> **What to do**: Using the material that follows, say how many lines contain the string "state". Answer with a number only.

Content starts

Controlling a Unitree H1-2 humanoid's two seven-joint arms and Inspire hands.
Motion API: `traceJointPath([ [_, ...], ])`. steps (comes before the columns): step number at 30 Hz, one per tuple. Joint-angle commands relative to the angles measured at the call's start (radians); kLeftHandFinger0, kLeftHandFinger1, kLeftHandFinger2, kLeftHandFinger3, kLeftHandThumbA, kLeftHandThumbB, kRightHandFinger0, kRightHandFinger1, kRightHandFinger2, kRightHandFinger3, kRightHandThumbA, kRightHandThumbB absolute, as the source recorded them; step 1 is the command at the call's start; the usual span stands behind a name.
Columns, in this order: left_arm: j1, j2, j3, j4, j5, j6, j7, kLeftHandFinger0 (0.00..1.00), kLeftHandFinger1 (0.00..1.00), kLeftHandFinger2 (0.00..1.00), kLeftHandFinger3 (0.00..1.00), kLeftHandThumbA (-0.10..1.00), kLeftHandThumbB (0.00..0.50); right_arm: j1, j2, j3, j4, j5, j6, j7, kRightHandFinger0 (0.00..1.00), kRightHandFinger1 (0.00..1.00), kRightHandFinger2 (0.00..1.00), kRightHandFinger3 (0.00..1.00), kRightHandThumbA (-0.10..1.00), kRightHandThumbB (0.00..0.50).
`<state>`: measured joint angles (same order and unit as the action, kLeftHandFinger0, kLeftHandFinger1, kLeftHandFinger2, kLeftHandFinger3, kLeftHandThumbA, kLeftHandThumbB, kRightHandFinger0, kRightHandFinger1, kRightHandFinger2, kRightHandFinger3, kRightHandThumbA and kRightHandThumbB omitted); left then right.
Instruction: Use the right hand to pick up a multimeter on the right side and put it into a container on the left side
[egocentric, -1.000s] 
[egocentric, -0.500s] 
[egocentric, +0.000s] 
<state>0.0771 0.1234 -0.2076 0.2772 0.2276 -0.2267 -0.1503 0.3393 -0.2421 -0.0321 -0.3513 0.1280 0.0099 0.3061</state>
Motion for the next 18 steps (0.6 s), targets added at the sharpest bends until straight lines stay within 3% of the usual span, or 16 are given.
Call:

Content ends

> **Written response**: 2